ACTIVITY: Without including any pictures, write out all the records word for word.

################

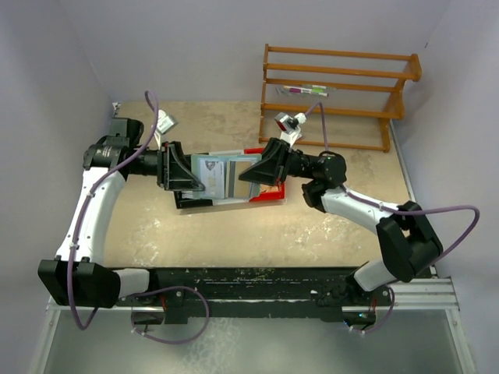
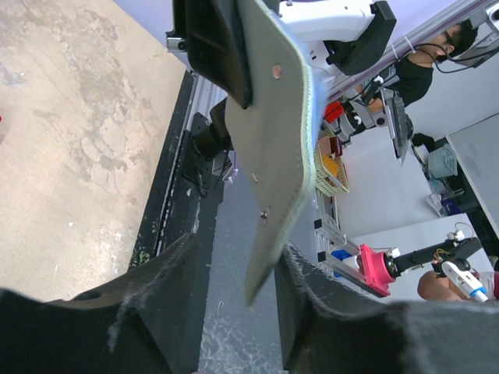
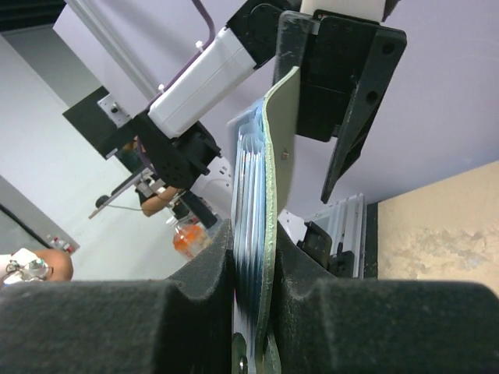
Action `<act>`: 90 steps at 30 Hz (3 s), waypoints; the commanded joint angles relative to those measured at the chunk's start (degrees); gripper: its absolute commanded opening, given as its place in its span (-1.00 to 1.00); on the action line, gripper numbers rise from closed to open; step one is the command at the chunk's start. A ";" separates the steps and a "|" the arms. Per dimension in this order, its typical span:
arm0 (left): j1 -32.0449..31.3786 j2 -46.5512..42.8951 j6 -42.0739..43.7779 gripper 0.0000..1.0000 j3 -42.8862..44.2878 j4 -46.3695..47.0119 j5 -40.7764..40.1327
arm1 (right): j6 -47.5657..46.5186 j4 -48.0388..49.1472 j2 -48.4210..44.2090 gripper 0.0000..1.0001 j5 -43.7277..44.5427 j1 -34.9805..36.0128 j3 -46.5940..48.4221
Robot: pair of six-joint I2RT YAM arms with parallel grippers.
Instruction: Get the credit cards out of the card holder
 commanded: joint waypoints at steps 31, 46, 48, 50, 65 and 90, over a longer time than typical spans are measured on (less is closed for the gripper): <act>3.52 1.35 21.29 -1.00 3.19 -18.20 3.30 | -9.98 -10.25 1.26 -0.22 3.42 2.21 0.39; 3.51 -2.19 9.44 -1.00 -2.00 -3.47 -13.66 | -37.71 -57.29 -13.18 0.81 17.13 -3.75 8.61; 3.51 -2.02 9.36 -1.00 -2.08 -2.86 -13.78 | -36.13 -54.17 -12.72 0.68 15.43 -0.73 8.88; 3.51 -1.81 8.59 -1.00 -2.24 -1.89 -13.60 | -36.06 -53.68 -11.29 0.52 14.27 3.10 10.38; 3.53 -1.11 9.37 -1.00 -2.03 -3.24 -11.31 | -29.22 -45.24 -1.42 0.11 10.34 9.51 11.51; 3.52 1.18 21.73 -1.00 3.39 -16.34 -3.86 | -28.45 -47.45 1.67 -0.18 10.08 9.59 12.39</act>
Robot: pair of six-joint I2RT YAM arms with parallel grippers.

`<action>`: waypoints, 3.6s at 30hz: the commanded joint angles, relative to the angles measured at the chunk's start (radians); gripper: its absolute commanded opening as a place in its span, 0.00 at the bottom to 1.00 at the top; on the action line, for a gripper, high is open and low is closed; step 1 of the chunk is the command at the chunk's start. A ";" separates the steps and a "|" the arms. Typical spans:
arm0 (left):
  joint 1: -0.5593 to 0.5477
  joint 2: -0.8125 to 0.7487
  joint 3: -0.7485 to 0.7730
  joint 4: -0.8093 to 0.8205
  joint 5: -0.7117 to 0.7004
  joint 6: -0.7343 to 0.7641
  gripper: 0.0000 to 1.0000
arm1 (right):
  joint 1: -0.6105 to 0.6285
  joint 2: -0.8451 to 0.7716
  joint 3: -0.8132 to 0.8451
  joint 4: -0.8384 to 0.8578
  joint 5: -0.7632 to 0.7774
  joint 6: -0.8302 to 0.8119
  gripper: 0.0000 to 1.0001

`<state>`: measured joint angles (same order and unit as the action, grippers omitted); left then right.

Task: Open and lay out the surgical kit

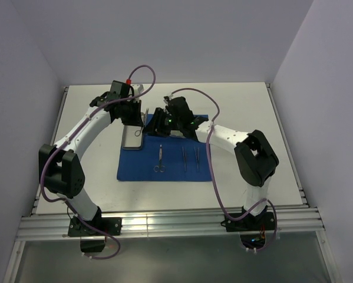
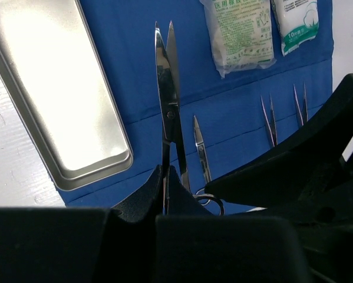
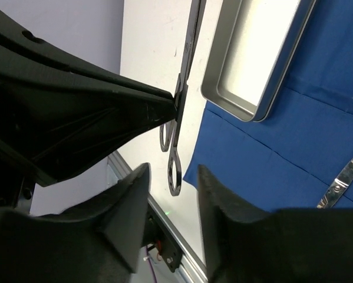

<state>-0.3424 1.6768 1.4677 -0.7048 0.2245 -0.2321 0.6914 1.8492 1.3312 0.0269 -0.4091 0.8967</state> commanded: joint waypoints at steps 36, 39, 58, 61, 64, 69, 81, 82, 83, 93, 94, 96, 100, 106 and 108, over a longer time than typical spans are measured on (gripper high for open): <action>0.037 -0.022 0.017 -0.002 0.139 -0.058 0.49 | 0.020 -0.058 -0.029 0.110 -0.039 -0.038 0.00; 0.026 -0.009 0.022 -0.004 0.121 -0.061 0.49 | 0.025 -0.053 -0.021 0.110 -0.040 -0.036 0.00; 0.014 -0.015 0.039 -0.002 0.131 -0.085 0.18 | 0.031 -0.051 -0.001 0.085 -0.002 -0.045 0.00; 0.026 -0.028 0.051 -0.004 0.115 -0.081 0.41 | 0.033 -0.061 -0.013 0.091 0.001 -0.045 0.00; 0.028 -0.028 0.059 -0.016 0.113 -0.076 0.35 | 0.033 -0.067 -0.024 0.096 0.004 -0.044 0.00; 0.028 -0.029 0.034 -0.010 0.124 -0.073 0.26 | 0.033 -0.070 -0.033 0.110 0.004 -0.030 0.00; 0.028 -0.014 0.017 -0.002 0.141 -0.078 0.05 | 0.031 -0.071 -0.032 0.113 -0.005 -0.027 0.00; 0.028 -0.014 0.016 -0.001 0.142 -0.078 0.06 | 0.031 -0.071 -0.030 0.113 -0.007 -0.027 0.00; 0.028 -0.014 0.016 -0.001 0.144 -0.079 0.08 | 0.031 -0.071 -0.030 0.114 -0.008 -0.027 0.00; 0.028 -0.003 0.020 -0.005 0.128 -0.075 0.23 | 0.031 -0.076 -0.030 0.113 -0.013 -0.028 0.00; 0.028 -0.005 0.019 -0.007 0.130 -0.076 0.22 | 0.031 -0.076 -0.032 0.114 -0.013 -0.028 0.00; 0.028 -0.003 0.022 -0.009 0.128 -0.075 0.20 | 0.031 -0.076 -0.033 0.117 -0.011 -0.025 0.00; 0.028 0.000 0.019 -0.009 0.116 -0.075 0.26 | 0.031 -0.076 -0.035 0.120 -0.014 -0.022 0.00; 0.028 0.001 0.013 -0.009 0.099 -0.070 0.31 | 0.030 -0.079 -0.038 0.120 -0.013 -0.022 0.00; 0.028 0.004 0.016 -0.015 0.099 -0.066 0.31 | 0.031 -0.081 -0.040 0.120 -0.013 -0.022 0.00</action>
<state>-0.3096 1.6752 1.4799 -0.7238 0.3195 -0.3092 0.7151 1.8328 1.2995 0.0917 -0.4122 0.8742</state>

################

PROBLEM SOLUTION:
Action `<act>`: 90 steps at 30 Hz (3 s), waypoints; the commanded joint angles relative to those measured at the chunk's start (degrees); gripper: its absolute commanded opening, given as its place in its span (-1.00 to 1.00); on the action line, gripper numbers rise from closed to open; step one is the command at the chunk's start. A ";" separates the steps and a "|" the arms. Per dimension in this order, its typical span:
arm0 (left): j1 -32.0449..31.3786 j2 -46.5512..42.8951 j6 -42.0739..43.7779 gripper 0.0000..1.0000 j3 -42.8862..44.2878 j4 -46.3695..47.0119 j5 -40.7764..40.1327
arm1 (right): j6 -47.5657..46.5186 j4 -48.0388..49.1472 j2 -48.4210..44.2090 gripper 0.0000..1.0001 j5 -43.7277..44.5427 j1 -34.9805..36.0128 j3 -46.5940..48.4221
Robot: pair of six-joint I2RT YAM arms with parallel grippers.
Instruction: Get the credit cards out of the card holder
 commanded: joint waypoints at steps 31, 46, 48, 50, 65 and 90, over a longer time than typical spans are measured on (less is closed for the gripper): <act>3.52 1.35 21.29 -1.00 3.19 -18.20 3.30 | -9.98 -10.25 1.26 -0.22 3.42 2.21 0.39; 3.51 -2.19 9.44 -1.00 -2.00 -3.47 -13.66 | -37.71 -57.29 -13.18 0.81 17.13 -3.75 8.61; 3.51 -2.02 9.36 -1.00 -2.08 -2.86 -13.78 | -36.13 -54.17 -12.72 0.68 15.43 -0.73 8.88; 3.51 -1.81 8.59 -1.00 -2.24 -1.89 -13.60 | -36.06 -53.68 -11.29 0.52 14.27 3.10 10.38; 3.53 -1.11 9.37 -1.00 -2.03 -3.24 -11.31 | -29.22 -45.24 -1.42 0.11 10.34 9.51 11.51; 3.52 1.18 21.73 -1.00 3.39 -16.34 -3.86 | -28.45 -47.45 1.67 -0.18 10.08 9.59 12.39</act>
Robot: pair of six-joint I2RT YAM arms with parallel grippers.

`<action>`: waypoints, 3.6s at 30hz: the commanded joint angles, relative to the angles measured at the chunk's start (radians); gripper: its absolute commanded opening as a place in its span, 0.00 at the bottom to 1.00 at the top; on the action line, for a gripper, high is open and low is closed; step 1 of the chunk is the command at the chunk's start. A ";" separates the steps and a "|" the arms. Typical spans:
arm0 (left):
  joint 1: -0.5593 to 0.5477
  joint 2: -0.8125 to 0.7487
  joint 3: -0.7485 to 0.7730
  joint 4: -0.8093 to 0.8205
  joint 5: -0.7117 to 0.7004
  joint 6: -0.7343 to 0.7641
  gripper: 0.0000 to 1.0000
arm1 (right):
  joint 1: -0.6105 to 0.6285
  joint 2: -0.8451 to 0.7716
  joint 3: -0.8132 to 0.8451
  joint 4: -0.8384 to 0.8578
  joint 5: -0.7632 to 0.7774
  joint 6: -0.8302 to 0.8119
  gripper: 0.0000 to 1.0001

`<state>`: measured joint angles (same order and unit as the action, grippers omitted); left then right.

Task: Open and lay out the surgical kit


<state>-0.3424 1.6768 1.4677 -0.7048 0.2245 -0.2321 0.6914 1.8492 1.3312 0.0269 -0.4091 0.8967</state> commanded: joint waypoints at steps 36, 39, 58, 61, 64, 69, 81, 82, 83, 93, 94, 96, 100, 106 and 108, over a longer time than typical spans are measured on (gripper high for open): <action>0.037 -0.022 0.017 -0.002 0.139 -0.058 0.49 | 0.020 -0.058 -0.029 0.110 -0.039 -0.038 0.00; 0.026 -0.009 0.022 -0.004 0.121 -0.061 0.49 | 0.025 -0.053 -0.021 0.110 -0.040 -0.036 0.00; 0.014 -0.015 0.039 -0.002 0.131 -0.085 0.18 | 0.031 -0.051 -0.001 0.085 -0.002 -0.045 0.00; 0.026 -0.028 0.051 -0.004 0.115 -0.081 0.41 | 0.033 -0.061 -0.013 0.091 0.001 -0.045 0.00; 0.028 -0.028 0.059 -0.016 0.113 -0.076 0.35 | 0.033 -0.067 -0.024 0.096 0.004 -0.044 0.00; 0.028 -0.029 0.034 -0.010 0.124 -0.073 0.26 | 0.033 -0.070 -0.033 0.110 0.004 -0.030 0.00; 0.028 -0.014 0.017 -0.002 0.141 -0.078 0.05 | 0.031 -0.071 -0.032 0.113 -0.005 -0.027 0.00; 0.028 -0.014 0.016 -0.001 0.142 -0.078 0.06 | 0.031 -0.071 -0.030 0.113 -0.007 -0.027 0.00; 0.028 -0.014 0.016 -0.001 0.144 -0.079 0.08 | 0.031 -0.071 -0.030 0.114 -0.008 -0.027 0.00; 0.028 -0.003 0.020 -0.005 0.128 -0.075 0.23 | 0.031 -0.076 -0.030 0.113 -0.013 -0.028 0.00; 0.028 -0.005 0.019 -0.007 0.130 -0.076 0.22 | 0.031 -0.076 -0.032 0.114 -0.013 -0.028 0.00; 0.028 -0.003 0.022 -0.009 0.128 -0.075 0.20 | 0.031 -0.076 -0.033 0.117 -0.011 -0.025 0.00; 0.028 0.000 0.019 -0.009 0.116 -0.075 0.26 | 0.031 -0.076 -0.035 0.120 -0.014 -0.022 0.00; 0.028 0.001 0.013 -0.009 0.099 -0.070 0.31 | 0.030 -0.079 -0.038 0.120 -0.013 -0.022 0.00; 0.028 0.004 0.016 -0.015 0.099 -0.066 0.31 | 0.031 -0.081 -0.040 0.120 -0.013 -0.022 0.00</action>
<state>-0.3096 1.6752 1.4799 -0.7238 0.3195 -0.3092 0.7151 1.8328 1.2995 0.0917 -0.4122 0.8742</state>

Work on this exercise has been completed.